Il primo a commentare la bocciatura comunitaria della legge italiana è Antonio Di Pietro. “E’ ormai provato – afferma il leader di Idv – che siamo di fronte a una dittatura strisciante in cui vengono presi provvedimenti contro la Carta dei diritti dell’uomo, si dichiara guerra senza passare per il Parlamento e si occupano le istituzioni per fini personali. E’ gravissimo che questa maggioranza, asservita al padrone, continui a fare leggi incostituzionali e contro i diritti fondamentali delle persone. Siamo alla vigilia di un nuovo Stato fascista che va fermato e l’occasione saranno le amministrative e i referendum del 12 e 13 giugno”.

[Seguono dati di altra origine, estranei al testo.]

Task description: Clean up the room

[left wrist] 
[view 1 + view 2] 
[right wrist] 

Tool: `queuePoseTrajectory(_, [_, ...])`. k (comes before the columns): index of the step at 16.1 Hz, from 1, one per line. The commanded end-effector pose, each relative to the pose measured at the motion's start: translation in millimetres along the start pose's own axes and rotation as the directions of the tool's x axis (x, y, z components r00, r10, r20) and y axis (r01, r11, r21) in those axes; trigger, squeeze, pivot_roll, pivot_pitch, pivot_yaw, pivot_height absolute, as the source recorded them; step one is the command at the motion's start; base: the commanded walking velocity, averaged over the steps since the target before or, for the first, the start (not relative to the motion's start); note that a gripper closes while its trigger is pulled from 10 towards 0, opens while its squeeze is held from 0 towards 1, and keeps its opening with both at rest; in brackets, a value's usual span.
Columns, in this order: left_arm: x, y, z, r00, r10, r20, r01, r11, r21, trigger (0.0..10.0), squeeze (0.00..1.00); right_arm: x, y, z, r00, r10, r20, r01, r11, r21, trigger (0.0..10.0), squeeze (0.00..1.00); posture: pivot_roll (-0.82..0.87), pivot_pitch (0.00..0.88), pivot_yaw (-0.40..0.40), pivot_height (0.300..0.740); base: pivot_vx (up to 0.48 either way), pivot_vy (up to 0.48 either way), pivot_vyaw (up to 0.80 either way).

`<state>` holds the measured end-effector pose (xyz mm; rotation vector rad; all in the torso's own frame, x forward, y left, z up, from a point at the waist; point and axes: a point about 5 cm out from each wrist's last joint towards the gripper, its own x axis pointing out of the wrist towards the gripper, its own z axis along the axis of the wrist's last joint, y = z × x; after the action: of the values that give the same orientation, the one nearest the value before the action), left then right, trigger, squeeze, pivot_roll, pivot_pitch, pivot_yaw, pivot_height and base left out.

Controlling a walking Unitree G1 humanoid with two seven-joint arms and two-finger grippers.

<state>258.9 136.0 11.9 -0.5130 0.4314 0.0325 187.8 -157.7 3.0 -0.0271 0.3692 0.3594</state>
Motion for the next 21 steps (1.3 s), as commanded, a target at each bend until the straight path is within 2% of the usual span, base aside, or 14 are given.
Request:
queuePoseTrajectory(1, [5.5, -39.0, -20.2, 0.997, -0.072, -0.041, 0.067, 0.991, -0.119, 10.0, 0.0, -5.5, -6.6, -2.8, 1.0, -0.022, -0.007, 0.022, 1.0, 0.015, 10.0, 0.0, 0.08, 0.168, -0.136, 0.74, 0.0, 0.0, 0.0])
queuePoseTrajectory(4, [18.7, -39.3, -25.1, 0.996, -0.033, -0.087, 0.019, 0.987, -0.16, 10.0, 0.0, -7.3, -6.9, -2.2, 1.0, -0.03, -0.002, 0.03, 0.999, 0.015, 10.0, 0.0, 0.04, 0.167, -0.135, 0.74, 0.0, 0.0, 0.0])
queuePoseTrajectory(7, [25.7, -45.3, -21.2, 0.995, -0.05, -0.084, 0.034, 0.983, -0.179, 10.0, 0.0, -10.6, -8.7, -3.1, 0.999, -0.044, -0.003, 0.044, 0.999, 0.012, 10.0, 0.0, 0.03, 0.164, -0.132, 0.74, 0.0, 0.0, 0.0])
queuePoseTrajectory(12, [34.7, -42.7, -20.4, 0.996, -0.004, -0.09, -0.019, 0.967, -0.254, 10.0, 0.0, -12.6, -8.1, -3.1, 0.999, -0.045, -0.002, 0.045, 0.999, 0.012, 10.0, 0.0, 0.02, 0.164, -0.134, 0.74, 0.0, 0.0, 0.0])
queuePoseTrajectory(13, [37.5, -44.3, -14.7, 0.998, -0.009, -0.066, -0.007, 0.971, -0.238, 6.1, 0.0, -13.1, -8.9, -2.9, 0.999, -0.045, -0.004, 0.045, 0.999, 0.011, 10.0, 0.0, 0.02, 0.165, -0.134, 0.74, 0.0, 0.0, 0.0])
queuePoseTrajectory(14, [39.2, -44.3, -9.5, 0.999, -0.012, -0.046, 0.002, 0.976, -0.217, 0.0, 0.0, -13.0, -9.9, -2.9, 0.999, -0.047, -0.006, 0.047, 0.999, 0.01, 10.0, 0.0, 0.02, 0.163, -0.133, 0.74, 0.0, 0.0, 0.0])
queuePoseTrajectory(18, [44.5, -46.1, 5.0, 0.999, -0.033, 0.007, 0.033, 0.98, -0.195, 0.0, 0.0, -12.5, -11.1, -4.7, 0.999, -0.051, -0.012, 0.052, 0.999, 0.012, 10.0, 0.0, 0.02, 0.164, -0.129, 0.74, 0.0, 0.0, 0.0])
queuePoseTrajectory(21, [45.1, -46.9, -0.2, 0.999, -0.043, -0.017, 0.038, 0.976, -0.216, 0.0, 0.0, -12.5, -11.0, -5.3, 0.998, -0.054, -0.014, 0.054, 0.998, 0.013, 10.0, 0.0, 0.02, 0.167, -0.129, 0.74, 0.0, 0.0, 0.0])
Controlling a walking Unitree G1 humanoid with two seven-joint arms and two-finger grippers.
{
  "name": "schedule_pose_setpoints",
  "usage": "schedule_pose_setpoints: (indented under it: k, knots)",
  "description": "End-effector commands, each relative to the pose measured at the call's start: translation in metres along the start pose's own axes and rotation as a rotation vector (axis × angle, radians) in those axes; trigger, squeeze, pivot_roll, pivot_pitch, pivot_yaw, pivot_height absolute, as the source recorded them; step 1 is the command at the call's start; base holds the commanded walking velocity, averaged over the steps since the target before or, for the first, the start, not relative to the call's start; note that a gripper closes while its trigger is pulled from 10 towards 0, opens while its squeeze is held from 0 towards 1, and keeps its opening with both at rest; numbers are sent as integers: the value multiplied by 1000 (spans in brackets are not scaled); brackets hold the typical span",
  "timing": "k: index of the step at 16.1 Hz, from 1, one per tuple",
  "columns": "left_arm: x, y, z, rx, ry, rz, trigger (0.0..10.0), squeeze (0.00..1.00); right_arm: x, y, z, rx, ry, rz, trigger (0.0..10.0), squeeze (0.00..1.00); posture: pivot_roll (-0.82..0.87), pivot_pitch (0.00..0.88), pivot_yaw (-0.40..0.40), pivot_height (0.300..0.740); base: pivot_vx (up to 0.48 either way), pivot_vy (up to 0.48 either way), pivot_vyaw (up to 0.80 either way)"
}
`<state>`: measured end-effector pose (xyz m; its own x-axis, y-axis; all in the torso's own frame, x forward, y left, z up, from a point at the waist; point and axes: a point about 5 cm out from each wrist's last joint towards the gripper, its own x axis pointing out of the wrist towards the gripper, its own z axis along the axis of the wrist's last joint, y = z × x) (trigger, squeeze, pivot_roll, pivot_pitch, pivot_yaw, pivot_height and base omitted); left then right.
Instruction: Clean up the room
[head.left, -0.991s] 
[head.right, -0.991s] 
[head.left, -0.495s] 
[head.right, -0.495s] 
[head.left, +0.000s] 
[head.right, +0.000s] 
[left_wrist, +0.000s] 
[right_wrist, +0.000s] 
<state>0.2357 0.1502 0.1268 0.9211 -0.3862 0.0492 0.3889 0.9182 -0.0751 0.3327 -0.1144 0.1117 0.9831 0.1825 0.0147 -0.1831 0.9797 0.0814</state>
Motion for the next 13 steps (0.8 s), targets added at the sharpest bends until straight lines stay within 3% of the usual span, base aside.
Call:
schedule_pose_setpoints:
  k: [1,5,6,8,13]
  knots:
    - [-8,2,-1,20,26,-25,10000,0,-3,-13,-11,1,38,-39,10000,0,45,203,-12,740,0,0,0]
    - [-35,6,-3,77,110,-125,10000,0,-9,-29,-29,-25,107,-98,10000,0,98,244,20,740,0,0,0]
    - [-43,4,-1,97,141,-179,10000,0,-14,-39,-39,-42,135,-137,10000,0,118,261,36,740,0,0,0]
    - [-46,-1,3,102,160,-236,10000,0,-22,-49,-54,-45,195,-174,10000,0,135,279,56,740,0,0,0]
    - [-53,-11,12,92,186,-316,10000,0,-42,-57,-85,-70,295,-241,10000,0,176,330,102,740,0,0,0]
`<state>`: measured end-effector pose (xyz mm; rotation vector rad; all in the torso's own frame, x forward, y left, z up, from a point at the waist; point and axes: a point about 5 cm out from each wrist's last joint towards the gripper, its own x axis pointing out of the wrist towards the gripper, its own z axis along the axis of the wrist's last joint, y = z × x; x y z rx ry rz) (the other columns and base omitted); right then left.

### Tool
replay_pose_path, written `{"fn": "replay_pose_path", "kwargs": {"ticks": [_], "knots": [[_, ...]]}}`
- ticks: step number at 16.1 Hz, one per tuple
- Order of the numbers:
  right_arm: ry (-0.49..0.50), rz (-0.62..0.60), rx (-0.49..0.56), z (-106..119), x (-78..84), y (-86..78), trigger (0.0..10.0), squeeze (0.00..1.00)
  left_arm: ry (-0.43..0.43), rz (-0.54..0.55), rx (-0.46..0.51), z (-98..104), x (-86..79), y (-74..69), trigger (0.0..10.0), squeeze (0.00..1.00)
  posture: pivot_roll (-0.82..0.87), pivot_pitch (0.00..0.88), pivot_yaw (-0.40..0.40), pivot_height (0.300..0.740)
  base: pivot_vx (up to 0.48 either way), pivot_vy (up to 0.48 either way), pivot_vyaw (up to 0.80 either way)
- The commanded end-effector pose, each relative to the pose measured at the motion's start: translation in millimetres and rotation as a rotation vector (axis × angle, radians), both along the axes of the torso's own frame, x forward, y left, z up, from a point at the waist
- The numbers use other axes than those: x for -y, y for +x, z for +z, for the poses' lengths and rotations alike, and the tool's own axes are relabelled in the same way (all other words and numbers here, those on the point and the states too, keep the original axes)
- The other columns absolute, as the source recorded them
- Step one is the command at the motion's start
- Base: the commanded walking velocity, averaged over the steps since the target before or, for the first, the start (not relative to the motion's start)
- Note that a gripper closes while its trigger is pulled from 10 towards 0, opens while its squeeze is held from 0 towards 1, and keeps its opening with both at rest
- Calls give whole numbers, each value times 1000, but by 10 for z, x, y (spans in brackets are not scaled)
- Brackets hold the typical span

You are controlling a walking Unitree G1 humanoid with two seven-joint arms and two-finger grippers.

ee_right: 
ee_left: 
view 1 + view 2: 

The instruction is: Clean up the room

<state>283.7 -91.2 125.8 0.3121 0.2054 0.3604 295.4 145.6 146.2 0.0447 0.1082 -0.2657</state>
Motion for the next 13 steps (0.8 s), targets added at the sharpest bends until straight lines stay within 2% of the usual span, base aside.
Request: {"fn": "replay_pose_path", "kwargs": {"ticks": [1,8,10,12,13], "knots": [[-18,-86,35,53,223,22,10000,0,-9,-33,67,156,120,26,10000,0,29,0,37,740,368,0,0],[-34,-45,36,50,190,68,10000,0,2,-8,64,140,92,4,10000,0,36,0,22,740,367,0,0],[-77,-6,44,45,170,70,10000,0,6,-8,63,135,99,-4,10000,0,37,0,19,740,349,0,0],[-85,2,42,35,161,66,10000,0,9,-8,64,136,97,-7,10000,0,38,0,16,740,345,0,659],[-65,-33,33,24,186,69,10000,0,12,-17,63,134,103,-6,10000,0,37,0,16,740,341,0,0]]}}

Per il Pd, si tratta di “un altro schiaffo al ministro Maroni”. “Sin da quando Maroni presentò il reato nel pacchetto sicurezza – ricorda Sandro Gozi, responsabile per le politiche europee del partito – avevamo denunciato l’evidente violazione delle norme europee e sono due anni che chiediamo al governo di recepire la direttiva Ue sui rimpatri, che giace dimenticata da qualche parte alla Camera, surclassata da processo breve e testamento biologico. Avevamo presentato come Pd una serie di emendamenti volti proprio a evitare questa ennesima sconfitta dell’Italia in Europa. Chiediamo quindi che la direttiva comunitaria venga messa immediatamente all’ordine del giorno dei lavori della Camera e che vengano recepite le nostre proposte: di bocciature e schiaffi, mi pare, ne abbiamo avuti già a sufficienza”.

Laconico il commento di Rosy Bindi. “Sull’immigrazione le figuracce del governo italiano non finiscono mai – dice la presidente dei democratici -. La Corte di Giustizia europea mette a nudo le violazioni dei diritti umani, l’approssimazione e i ritardi di norme approvate solo per fare propaganda, dimostrando un’efficacia che alla prova dei fatti pari a zero. Del resto, cosa aspettarsi da un governo prigioniero delle parole d’ordine della Lega e incapace di affrontare con serietà e giustizia il fenomeno globale e inedito dell’immigrazione”.

Per Benedetto Della Vedova, capogruppo di Fli alla Camera, la bocciatura “non è, come molti vorranno fare apparire, una sentenza buonista. A essere stata bocciata è una norma demagogica e inefficiente, che aggrava l’arretrato giudiziario e il sovraffollamento carcerario, senza migliorare e al contrario intralciando le procedure di espulsione e rimpatrio degli immigrati irregolari”.